In 2005, the song was remixed and used as the opening theme of the Trinity Blood anime adaptation. This version was released as the band's twenty-third single on April 20, 2005, under the title "Dress (Bloody Trinity Mix)" (ドレス (bloody trinity mix)), and peaked at number 24 on the Oricon chart.

==Track listing==
===1993 release===
All tracks arranged by Buck-Tick.

| No. | Title | Lyrics | Music | Length |
|---|---|---|---|---|
| 1. | "Dress" (ドレス) | Atsushi Sakurai | Hidehiko Hoshino | 6:00 |
| 2. | "Rokugatsu no Okinawa" (六月の沖縄) | Sakurai | Hoshino | 3:54 |

===2005 release===

| No. | Title | Music | Length |
|---|---|---|---|
| 1. | "Dress (Bloody Trinity Mix)" (ドレス (bloody trinity mix)) | Hoshino | 6:36 |
| 2. | "Rokugatsu no Okinawa (Live)" (六月の沖縄 (Live)) | Hoshino | 3:55 |
| 3. | "Yūwaku (Live)" (誘惑 (Live)) | Hoshino | 5:51 |
| 4. | "Zero (Live)" | Hisashi Imai | 4:04 |
| 5. | "Dress (Live)" (ドレス (Live)) | Hoshino | 6:37 |

==Personnel==
- Buck-Tick
- Atsushi Sakurai – vocals
- Hisashi Imai – guitar
- Hidehiko Hoshino – guitar, piano, synthesizer
- Yutaka Higuchi – bass
- Toll Yagami – drums, percussion

- Other performers
- Rie Hamada – backing vocals (1993 version)
- Kazutoshi Yokoyama – manipulations (1993 version)

==Other versions==
A different mix of "Dress", subtitled the "Aux Send Mix", was included on the 2002 remastered version of Darker Than Darkness -Style 93-.

Japanese rock band Abingdon Boys School recorded a cover version of "Dress" for Parade -Respective Tracks of Buck-Tick-, a tribute album that was released on December 21, 2005, to celebrate Buck-Tick's 20th anniversary. Vocalist Takanori Nishikawa had known Buck-Tick from his time at the same management company when he was in the band Luis-Mary. As his seniors, he said Buck-Tick took care of him often, but he had never returned the favor. So when the offer for the tribute album came up, he and the other members of Abingdon Boys School jumped at the chance. Keyboardist Toshiyuki Kishi listened to the original and various remixes of "Dress" and grew fond of the song.
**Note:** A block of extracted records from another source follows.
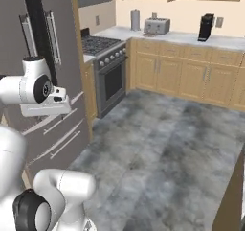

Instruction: Move the hot dog bun to the plate on the dining table and place the condiment next to that plate. Then navigate to the fridge and take the sausage and place it on the plate as well.

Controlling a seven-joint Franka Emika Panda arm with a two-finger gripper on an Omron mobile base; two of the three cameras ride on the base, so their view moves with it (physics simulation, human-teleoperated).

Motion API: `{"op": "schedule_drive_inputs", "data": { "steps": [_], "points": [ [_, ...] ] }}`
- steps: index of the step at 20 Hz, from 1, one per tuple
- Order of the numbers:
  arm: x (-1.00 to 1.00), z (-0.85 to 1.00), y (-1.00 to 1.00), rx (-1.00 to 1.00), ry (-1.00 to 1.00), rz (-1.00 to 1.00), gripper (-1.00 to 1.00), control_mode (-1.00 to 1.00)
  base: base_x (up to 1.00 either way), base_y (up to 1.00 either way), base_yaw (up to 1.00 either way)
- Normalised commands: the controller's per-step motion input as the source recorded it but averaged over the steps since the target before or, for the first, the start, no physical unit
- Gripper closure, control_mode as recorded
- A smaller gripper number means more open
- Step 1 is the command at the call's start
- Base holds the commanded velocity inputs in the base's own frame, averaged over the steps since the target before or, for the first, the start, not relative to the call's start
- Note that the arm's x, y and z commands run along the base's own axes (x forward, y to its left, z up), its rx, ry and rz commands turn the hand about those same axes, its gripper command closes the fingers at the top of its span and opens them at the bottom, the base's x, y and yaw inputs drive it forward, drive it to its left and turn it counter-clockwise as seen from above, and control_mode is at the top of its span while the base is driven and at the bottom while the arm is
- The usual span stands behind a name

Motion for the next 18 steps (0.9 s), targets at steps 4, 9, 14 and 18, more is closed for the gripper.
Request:
{"op": "schedule_drive_inputs", "data": {
  "steps": [4,9,14,18],
  "points": [
    [0.0,0.0,0.0,0.0,0.0,0.0,-1.0,1.0,1.0,0.35,-0.02],
    [0.0,0.0,0.0,0.0,0.0,0.0,-1.0,1.0,1.0,0.09,0.25],
    [0.0,0.0,0.0,0.0,0.0,0.0,-1.0,1.0,0.96,0.0,0.54],
    [0.0,0.0,0.0,0.0,0.0,0.0,-1.0,1.0,0.6,-0.01,0.65]
  ]
}}
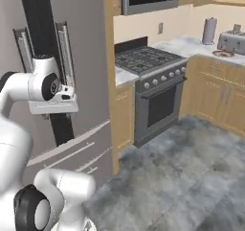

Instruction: Move the hot dog bun to the plate on the dining table and place the condiment next to that plate. Then navigate to the fridge and take the sausage and place it on the plate as well.

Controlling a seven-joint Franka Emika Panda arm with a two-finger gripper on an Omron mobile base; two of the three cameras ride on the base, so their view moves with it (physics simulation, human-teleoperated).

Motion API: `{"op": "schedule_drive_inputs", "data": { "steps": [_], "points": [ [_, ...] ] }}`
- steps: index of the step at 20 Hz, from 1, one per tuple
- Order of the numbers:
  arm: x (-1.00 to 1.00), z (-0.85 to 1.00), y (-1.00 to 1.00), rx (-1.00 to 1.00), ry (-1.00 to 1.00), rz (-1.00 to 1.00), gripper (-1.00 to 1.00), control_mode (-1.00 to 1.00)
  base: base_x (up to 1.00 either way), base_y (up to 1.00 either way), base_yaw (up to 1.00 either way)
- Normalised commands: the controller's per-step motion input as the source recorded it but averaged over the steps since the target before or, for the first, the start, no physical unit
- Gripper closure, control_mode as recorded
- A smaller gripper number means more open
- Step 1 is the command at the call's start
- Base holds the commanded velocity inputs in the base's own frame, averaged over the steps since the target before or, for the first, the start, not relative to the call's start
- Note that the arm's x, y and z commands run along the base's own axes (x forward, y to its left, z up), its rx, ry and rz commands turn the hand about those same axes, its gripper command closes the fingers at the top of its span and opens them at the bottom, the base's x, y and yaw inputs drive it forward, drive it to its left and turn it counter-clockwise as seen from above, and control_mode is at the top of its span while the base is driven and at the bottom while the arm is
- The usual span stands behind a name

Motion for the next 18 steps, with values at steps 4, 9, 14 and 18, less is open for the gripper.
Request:
{"op": "schedule_drive_inputs", "data": {
  "steps": [4,9,14,18],
  "points": [
    [0.0,0.0,0.0,0.0,0.0,0.0,-1.0,1.0,0.37,-0.24,0.68],
    [0.0,0.0,0.0,0.0,0.0,0.0,-1.0,1.0,0.03,-0.46,0.64],
    [0.0,0.0,0.0,0.0,0.0,0.0,-1.0,1.0,0.01,-0.6,0.51],
    [0.0,0.0,0.0,0.0,0.0,0.0,-1.0,1.0,0.0,-0.79,0.27]
  ]
}}
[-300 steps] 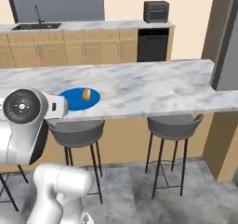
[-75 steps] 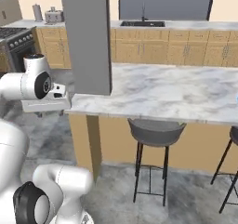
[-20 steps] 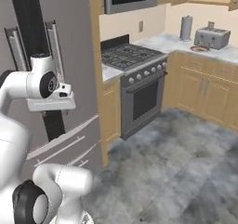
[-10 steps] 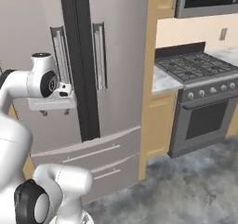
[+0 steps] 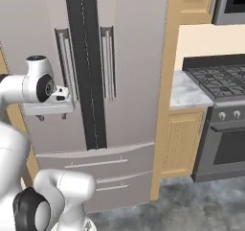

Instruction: Move the hot dog bun to the plate on the dining table and place the condiment next to that plate. Then navigate to the fridge and take the sausage and place it on the plate as well.

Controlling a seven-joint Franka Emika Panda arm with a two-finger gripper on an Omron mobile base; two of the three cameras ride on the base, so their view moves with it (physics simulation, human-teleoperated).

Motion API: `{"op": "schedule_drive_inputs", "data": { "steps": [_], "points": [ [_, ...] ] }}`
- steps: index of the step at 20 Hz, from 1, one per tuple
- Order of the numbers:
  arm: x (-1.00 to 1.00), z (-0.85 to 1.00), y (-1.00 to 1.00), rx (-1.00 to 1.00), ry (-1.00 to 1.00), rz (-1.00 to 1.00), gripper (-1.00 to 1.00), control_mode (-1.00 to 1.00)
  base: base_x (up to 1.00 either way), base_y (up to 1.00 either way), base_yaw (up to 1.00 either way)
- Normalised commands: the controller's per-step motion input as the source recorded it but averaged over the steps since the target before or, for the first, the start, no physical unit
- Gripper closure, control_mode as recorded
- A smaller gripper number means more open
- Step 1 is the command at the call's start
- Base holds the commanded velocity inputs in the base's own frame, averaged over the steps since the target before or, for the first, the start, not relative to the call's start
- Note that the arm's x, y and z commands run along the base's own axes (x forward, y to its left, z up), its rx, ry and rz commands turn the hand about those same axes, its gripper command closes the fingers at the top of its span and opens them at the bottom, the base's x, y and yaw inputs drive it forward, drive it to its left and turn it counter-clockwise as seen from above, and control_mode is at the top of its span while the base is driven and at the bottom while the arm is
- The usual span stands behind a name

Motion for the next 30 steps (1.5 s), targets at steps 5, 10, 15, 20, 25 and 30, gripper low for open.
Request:
{"op": "schedule_drive_inputs", "data": {
  "steps": [5,10,15,20,25,30],
  "points": [
    [0.0,0.0,0.0,0.0,0.0,0.0,-1.0,1.0,0.0,-0.7,0.17],
    [0.0,0.0,0.0,0.0,0.0,0.0,-1.0,1.0,0.0,-0.4,0.18],
    [0.0,0.0,0.0,0.0,0.0,0.0,-1.0,1.0,0.0,-0.45,0.31],
    [0.0,0.0,0.0,0.0,0.0,0.0,-1.0,1.0,0.01,-0.43,0.25],
    [0.0,0.0,0.0,0.0,0.0,0.0,-1.0,1.0,0.09,-0.25,0.15],
    [0.21,0.04,-0.06,0.0,-0.01,0.0,-1.0,-1.0,0.1,0.0,0.0]
  ]
}}
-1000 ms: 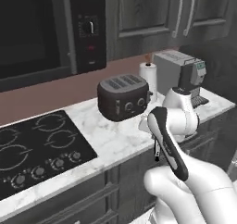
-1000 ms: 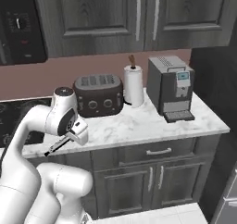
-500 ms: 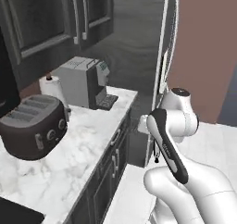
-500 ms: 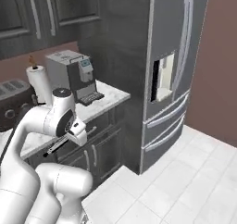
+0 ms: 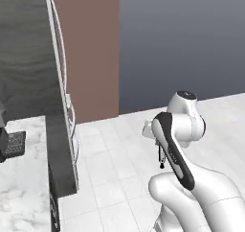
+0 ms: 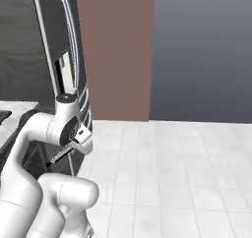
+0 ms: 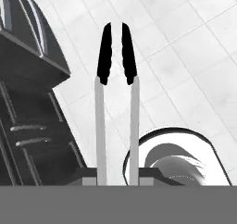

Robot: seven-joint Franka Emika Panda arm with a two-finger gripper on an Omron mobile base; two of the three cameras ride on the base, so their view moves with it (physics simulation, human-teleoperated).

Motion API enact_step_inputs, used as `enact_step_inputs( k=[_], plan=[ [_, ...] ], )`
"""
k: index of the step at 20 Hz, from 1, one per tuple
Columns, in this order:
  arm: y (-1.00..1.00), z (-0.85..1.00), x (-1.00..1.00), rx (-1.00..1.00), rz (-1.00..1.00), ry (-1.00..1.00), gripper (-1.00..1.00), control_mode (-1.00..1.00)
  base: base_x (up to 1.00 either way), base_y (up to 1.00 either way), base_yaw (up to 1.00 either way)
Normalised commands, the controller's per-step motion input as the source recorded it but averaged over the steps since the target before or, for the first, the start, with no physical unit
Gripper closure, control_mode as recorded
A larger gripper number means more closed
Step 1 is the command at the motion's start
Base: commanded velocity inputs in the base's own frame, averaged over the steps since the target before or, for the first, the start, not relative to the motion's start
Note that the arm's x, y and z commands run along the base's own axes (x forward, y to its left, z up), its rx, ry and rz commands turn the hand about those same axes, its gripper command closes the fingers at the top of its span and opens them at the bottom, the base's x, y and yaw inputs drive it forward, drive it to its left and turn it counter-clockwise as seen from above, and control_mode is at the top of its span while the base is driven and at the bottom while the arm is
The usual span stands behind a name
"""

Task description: Pick up the tongs from the counter and place them near the plate next to the oven.

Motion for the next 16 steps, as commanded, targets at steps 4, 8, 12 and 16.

He felt the melody line had a "sad feeling, which was great, and I thought we could make it into something dramatic." Nishikawa remarked that "Jupiter" was the song he really wanted to do, "but its impression on me was too strong. I liked the original song too much, so I couldn't really touch it. (laugh)" Due to the original's lack of typical guitar phrases or rhythm, Sunao said he was able to add his own guitar parts freely. Abingdon Boys School's version of "Dress" was later included on their 2007 self-titled album.

Additionally, Theatre Brook covered "Rokugatsu no Okinawa" for the Parade -Respective Tracks of Buck-Tick- album.